When `copy-before-write=1` is combined with `bufferize-function-boundaries=1`, `bufferizeOp` creates a plain `AnalysisState` (not `OneShotAnalysisState`) and passes it to `insertTensorCopies`. Walking `CallOp`s during conflict resolution called `getCalledFunction(callOp, state)`, which unconditionally cast the `AnalysisState` to `OneShotAnalysisState` via `static_cast`, causing UB and a stack overflow crash. Fix by guarding the cast with `isa<OneShotAnalysisState>()` so that when the state is a plain `AnalysisState`, the function falls through to building a fresh `SymbolTableCollection` — the same safe fallback already present.

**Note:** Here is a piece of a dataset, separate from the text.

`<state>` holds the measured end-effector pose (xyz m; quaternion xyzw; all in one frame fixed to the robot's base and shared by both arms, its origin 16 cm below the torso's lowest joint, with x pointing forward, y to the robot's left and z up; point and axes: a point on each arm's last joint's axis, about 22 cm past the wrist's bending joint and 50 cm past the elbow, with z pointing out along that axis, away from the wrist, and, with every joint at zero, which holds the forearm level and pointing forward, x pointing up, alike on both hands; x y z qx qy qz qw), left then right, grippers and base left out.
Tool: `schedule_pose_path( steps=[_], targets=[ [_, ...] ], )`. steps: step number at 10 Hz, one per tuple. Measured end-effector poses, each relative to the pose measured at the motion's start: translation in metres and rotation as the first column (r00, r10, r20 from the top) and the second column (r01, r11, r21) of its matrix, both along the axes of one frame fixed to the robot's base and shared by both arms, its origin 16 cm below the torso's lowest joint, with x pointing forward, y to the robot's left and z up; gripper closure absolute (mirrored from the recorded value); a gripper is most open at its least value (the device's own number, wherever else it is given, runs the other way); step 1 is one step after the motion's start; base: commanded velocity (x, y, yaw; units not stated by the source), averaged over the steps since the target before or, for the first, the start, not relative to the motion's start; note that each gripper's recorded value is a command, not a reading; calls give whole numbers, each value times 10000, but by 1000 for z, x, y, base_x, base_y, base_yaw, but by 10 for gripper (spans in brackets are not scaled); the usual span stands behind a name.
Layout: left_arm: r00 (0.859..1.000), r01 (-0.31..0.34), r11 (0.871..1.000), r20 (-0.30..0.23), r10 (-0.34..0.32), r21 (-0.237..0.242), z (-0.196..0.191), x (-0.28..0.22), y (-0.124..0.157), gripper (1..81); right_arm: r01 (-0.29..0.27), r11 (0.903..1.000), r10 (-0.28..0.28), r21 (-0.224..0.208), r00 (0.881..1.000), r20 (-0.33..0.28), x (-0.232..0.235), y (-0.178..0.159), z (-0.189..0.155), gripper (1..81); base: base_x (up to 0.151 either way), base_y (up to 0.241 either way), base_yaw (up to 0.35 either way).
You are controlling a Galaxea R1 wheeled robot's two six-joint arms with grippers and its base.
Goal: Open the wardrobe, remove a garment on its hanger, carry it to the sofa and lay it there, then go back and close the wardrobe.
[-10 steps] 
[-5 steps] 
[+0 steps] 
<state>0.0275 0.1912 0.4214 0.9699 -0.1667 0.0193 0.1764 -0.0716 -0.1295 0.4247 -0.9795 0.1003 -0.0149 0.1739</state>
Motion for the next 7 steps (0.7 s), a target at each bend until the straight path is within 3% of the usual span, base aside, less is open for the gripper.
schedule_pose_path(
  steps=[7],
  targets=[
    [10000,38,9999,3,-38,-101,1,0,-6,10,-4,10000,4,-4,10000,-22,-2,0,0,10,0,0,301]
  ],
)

Fixes https://github.com/llvm/llvm-project/issues/163052 Assisted-by: Claude Code
2026-03-17 12:56:48 +01:00 · 2026-03-17 12:56:48 +01:00 · 04cc7523ed
commit 04cc7523ed
parent a26077ee5f
2 changed files with 24 additions and 6 deletions
--- a/mlir/lib/Dialect/Bufferization/Transforms/FuncBufferizableOpInterfaceImpl.cpp
+++ b/mlir/lib/Dialect/Bufferization/Transforms/FuncBufferizableOpInterfaceImpl.cpp
@ -101,12 +101,14 @@ static FuncOp getCalledFunction(CallOpInterface callOp,
 /// Return the FuncOp called by `callOp`.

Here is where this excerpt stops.